» Task data
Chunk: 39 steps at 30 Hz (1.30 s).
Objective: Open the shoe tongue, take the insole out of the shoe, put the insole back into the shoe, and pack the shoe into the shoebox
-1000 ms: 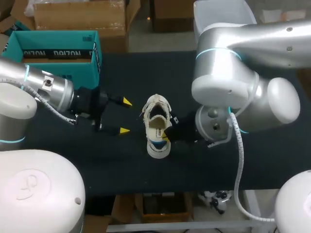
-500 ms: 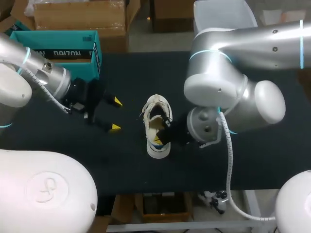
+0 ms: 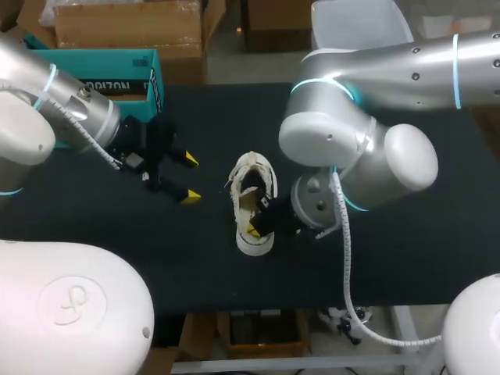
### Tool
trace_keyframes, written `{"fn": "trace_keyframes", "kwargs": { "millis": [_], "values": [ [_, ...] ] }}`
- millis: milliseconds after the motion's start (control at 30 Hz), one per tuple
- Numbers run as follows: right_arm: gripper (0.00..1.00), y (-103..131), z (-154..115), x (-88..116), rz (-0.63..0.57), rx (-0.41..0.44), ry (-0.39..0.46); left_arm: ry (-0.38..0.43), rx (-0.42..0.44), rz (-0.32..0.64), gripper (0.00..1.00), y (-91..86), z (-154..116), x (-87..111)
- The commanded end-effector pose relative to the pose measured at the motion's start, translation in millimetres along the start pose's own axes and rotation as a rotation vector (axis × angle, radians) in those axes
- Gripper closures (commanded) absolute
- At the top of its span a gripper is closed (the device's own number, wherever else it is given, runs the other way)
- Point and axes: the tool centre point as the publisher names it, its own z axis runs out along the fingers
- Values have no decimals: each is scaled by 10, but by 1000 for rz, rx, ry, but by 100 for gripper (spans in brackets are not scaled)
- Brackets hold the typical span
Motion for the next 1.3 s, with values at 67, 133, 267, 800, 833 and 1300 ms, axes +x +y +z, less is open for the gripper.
{"fn": "trace_keyframes", "kwargs": {
  "millis": [67,133,267,800,833,1300],
  "values": [
    [100,61,79,-44,-13,158,-188,7,-62,-623,0,15,121,-57],
    [100,71,52,-59,-31,159,-164,-74,-103,-709,0,16,159,-45],
    [100,88,-73,-58,-75,156,-129,-92,-122,-820,0,13,142,-50],
    [100,122,-826,-107,-311,253,35,-183,-176,-962,0,-154,27,263],
    [100,165,-872,-134,-321,270,37,-197,-179,-975,0,-157,21,296],
    [100,869,-1091,-322,-446,601,187,-251,-219,-1053,0,-192,52,676]
  ]
}}
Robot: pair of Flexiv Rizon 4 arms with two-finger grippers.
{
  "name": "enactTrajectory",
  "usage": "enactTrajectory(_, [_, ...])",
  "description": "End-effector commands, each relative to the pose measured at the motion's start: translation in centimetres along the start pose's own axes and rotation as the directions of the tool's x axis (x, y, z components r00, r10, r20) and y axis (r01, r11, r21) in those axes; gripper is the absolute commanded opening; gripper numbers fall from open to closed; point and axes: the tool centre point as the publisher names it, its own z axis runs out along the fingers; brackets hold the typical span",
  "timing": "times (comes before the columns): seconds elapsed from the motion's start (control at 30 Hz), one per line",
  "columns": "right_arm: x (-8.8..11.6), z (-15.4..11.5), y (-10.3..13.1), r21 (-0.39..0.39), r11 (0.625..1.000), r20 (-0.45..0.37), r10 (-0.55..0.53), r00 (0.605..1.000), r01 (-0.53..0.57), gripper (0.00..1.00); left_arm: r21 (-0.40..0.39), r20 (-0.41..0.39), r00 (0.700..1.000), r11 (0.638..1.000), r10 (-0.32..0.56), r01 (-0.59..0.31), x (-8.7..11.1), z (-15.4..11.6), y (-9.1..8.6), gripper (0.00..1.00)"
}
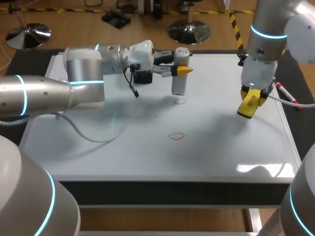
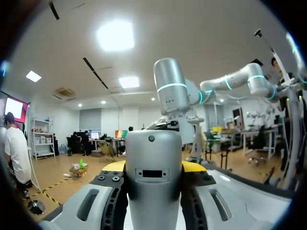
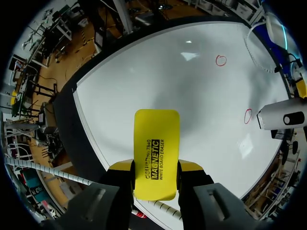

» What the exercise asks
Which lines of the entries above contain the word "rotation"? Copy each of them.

» Response area
- The commanded end-effector pose relative to the pose measured at the motion's start, translation in millimetres along the start pose's own axes and rotation as a rotation vector (axis × angle, radians) in those axes
  "description": "End-effector commands, each relative to the pose measured at the motion's start: translation in centimetres along the start pose's own axes and rotation as the directions of the tool's x axis (x, y, z components r00, r10, r20) and y axis (r01, r11, r21) in those axes; gripper is the absolute commanded opening; gripper numbers fall from open to closed; point and axes: the tool centre point as the publisher names it, its own z axis runs out along the fingers; brackets hold the typical span",

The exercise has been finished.